Tuesday, April 12, 2011

Sight

How does the saying go? If you want to give god a good chuckle, make some plans.

I had planned to post up the first part of a series on the use of antibiotics in food animals this week. But things didn't work out as planned.

I woke up last Friday morning with something wrong with the vision in my right eye. Things were clear in the left, blurry in the right. Not terribly blurry, but enough to bother me. The right eye felt full, too, almost as if someone had popped me a good one and given me a shiner. In the mirror, though, there was no black eye, no swelling. As nearly as I could tell, both eyes looked normal. But the blurry vision persisted, seeming almost like I was looking through a nearly transparent curtain.

As the day progressed, the eye stayed pretty much the same, but toward evening I started seeing fleeting shadows and bright spots in my peripheral vision. There was no pain, and only the fairly mild symptoms I described above. Maybe I was just tired, I thought. With the onset of calving I’d been putting in a lot of hours.

Saturday morning brought no change, however. The eye was no worse, no better. I decided to give it another day. No change Sunday morning. I managed to muddle through the weekend, but by Monday morning I knew I needed to get it checked out. So off to Cheyenne.

I’m blessed and fortunate to be able to get my medical care through the Veterans Administration system. I called ahead, talked to a nurse, and reported to the emergency room at the VA Medical Center.

Almost before I could take a seat in the waiting room, I was whisked in to see the ER doc, then quickly whisked upstairs to ophthalmology. Within a few more minutes the eye doctor was putting drops in my eyes and conducting a thorough examination. When she completed the exam she said that there were signs of swelling at the optic nerve in my right eye. My symptoms and the swelling, she said, were consistent with Giant Cell Arteritis (GCA), also called Temporal Arteritis. GCA is an immune disorder, related to Rheumatoid Arthritis (RA). The cause of GCA, just as in RA, is unknown. The pathology of the disease – how it affects the body – is the formation of so-called giant, multinucleated cells in the lining of medium and large arteries, commonly those in the head. The giant cells are a form of swelling, and the swelling reduces the flow of blood through the affected arteries. In my case, the swelling was probably reducing blood flow through the optic artery, which supplies the eye, she said.

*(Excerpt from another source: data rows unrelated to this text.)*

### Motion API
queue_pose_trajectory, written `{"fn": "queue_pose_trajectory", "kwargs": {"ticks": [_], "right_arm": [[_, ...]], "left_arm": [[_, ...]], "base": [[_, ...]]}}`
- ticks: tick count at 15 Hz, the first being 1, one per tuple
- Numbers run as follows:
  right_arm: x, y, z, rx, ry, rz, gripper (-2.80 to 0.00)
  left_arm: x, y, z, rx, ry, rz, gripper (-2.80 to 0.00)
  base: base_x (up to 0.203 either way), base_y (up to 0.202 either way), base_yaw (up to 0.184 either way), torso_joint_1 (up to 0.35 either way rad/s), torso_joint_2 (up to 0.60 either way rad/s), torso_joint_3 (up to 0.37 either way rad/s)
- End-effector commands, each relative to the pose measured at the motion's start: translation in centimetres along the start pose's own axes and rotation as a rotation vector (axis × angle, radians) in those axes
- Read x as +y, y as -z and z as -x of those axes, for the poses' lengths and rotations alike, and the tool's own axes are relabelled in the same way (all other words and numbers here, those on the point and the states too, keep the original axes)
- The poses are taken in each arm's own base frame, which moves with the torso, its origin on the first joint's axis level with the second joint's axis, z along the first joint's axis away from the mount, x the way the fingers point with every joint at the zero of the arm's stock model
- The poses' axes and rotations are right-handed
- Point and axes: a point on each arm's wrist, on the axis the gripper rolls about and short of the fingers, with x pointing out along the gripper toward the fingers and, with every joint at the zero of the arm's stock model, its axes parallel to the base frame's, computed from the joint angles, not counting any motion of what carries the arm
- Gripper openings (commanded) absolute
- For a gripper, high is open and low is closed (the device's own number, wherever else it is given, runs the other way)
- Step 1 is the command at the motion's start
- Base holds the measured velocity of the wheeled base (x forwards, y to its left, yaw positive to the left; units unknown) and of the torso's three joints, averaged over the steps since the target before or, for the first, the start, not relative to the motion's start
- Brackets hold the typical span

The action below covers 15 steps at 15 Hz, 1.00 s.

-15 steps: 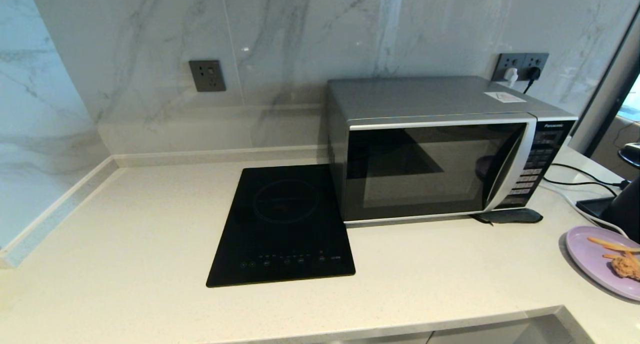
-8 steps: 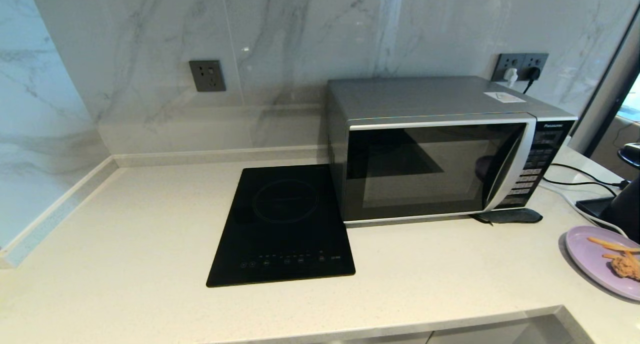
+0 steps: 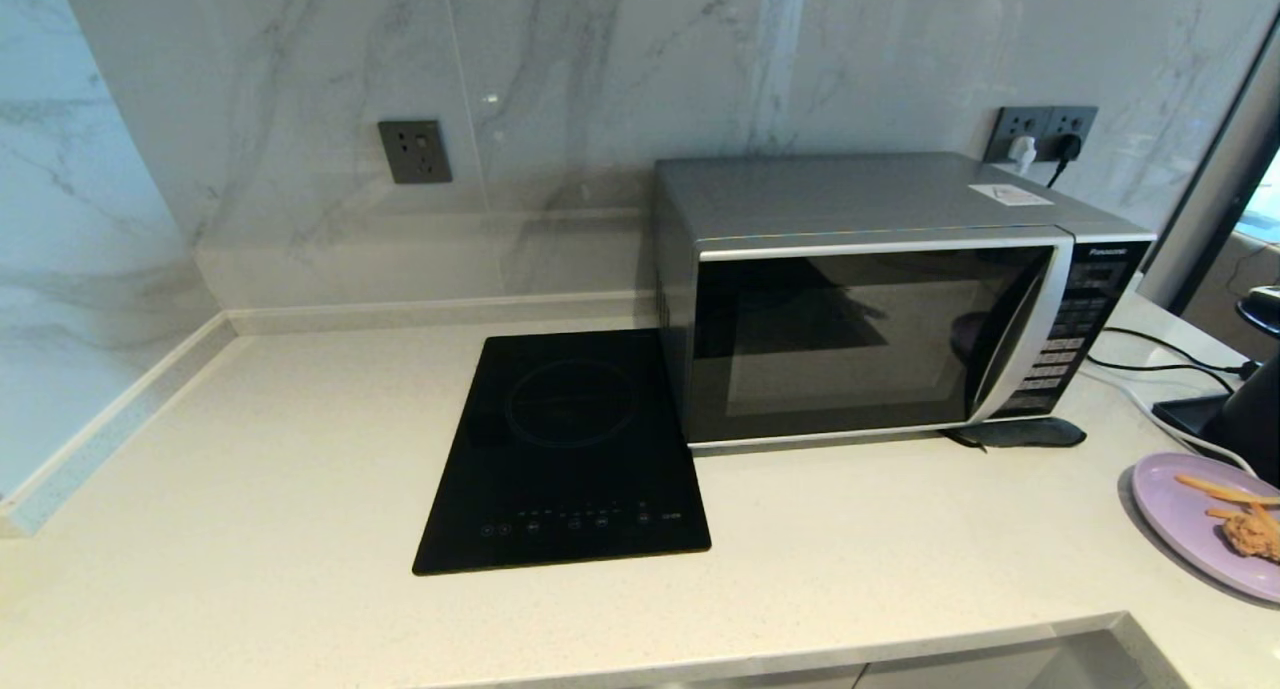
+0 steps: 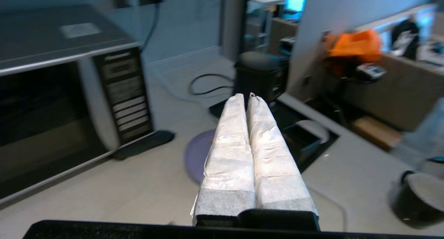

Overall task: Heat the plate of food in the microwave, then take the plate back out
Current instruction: Open the microwave oven

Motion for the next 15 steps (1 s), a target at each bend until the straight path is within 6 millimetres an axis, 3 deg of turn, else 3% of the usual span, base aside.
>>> {"fn": "queue_pose_trajectory", "kwargs": {"ticks": [1,5,9,15], "right_arm": [[2.5,-0.6,-3.9,0.023,0.114,0.072,-2.8],[3.4,0.5,-5.3,0.042,0.174,0.184,-2.8],[3.7,1.8,-6.2,0.093,0.394,0.209,-2.8],[5.7,4.5,-7.8,0.109,0.36,0.197,-2.8]], "left_arm": [[0.0,0.0,0.0,0.001,-0.001,0.001,-2.8],[0.0,0.0,0.0,0.001,-0.001,0.001,-2.8],[0.0,0.0,0.0,0.001,-0.001,0.001,-2.8],[0.0,0.0,0.0,0.001,-0.001,0.001,-2.8]], "base": [[0.0,0.0,0.0,0.0,0.0,0.0],[0.0,0.0,0.0,0.0,0.0,0.0],[0.0,0.0,0.0,0.0,0.0,0.0],[0.0,0.0,0.0,0.0,0.0,0.0]]}}
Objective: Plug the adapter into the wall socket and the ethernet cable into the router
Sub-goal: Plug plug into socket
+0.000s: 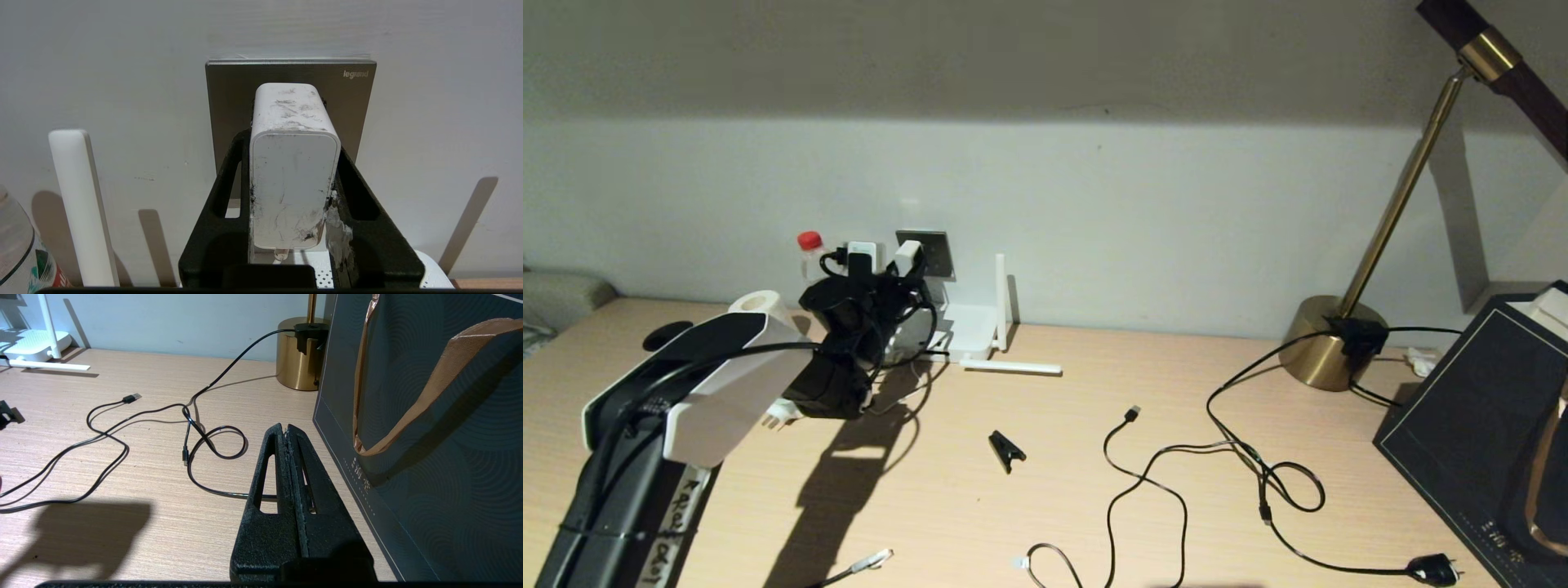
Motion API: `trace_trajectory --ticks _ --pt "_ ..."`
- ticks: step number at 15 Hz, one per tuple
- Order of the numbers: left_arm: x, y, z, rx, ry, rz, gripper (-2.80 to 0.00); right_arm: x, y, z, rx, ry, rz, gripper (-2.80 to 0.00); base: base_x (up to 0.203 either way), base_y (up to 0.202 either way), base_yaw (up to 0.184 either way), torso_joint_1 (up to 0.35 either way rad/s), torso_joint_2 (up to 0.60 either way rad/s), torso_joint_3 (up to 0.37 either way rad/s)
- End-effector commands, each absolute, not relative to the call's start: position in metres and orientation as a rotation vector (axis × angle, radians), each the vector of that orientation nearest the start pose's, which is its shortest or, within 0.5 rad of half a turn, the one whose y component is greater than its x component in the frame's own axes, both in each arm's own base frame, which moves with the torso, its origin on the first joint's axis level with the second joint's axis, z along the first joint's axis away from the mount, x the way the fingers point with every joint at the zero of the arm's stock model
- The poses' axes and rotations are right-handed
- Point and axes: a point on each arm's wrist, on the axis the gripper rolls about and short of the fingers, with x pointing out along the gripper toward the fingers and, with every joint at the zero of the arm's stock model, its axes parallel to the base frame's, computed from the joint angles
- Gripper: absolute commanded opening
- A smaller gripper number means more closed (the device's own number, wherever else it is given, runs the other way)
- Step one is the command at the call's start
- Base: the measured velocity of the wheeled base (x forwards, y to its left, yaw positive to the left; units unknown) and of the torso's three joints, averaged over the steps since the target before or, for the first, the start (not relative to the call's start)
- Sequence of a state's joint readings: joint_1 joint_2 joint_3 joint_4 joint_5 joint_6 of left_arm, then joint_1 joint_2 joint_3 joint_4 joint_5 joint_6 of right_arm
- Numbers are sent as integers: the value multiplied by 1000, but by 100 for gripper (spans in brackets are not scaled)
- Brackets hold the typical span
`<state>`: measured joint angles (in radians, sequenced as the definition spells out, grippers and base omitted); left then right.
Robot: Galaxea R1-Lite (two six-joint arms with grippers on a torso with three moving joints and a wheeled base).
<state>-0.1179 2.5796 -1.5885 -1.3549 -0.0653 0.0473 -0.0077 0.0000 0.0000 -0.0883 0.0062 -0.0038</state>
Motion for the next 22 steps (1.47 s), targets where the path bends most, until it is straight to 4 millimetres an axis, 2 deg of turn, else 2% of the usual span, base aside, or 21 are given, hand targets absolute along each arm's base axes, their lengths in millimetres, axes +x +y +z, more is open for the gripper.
trace_trajectory --ticks 1,11,22 --pt "505 -61 92 37 -376 -172 -280 -20 0 75 -5 -54 0 -280 0 0 0 0 0 0" --pt "507 -58 82 24 -353 -166 -280 -20 0 75 -5 -54 0 -280 0 0 0 0 0 0" --pt "508 -57 81 19 -354 -164 -280 -20 0 75 -5 -54 0 -280 0 0 0 0 0 0"
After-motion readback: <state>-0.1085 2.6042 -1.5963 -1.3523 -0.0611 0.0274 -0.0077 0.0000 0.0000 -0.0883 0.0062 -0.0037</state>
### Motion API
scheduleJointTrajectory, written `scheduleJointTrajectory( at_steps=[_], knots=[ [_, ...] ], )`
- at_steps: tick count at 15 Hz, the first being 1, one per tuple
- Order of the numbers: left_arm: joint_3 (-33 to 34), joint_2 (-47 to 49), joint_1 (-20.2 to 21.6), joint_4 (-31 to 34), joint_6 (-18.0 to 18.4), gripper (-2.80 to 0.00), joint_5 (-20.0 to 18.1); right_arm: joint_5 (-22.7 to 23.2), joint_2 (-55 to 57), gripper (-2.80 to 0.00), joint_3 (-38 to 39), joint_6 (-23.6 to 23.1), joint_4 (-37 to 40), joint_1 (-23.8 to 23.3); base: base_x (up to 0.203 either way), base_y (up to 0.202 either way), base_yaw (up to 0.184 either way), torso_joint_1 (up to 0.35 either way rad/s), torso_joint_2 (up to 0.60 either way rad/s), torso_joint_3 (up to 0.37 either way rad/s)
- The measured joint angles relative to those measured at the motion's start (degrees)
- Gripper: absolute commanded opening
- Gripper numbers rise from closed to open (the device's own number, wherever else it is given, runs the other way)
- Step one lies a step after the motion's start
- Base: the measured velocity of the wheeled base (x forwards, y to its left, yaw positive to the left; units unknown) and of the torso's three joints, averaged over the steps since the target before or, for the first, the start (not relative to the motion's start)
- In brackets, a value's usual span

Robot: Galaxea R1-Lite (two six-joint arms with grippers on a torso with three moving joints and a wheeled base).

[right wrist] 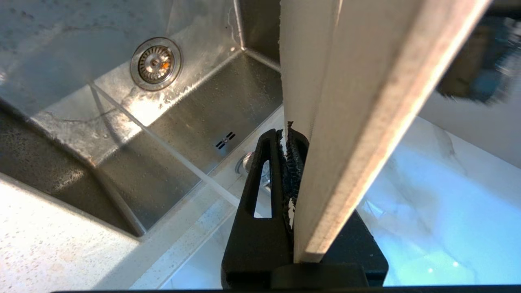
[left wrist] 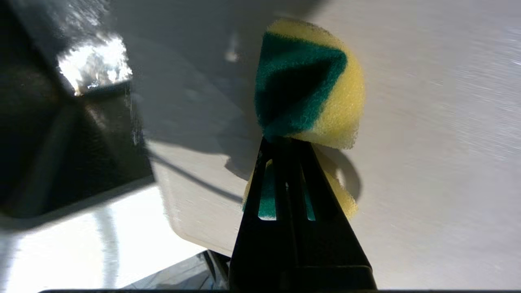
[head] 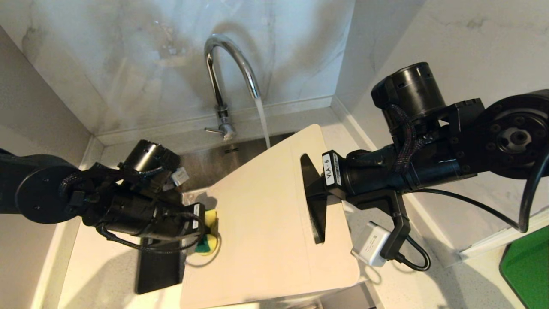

If the blood flow to the eye is reduced for long enough, or interrupted entirely, the eye doctor said, it would lead to loss of vision in the eye. Blindness, in other words. This is why, she quickly added, that she would treat my symptoms as a medical emergency. The important thing is to quickly reduce the swelling, she said, and for that they would give me intravenous steroids for 24 hours.

So back to the ER, where I was punctured for lab work and an IV. Within a few minutes the crack ER staff had administered 250 mg of an IV corticosteroid. Over the next 24 hours I received three more doses of the steroid at six-hour intervals. By the time I had the second dose, the feeling of pressure in my eye was easing, though the vision remained blurred.

On Tuesday morning the eye doctor put me on oral steroids and scheduled me for an MRI on Wednesday, to take a close look at my eyes and at the vasculature of my head. “Hmm,” I thought, “maybe there’s something in there after all.”

The eye doctor also scheduled me for a biopsy of my right temporal artery on Friday. The only way to confirm the diagnosis, she said, is to look at a piece of artery under the microscope and see if the giant cells are present.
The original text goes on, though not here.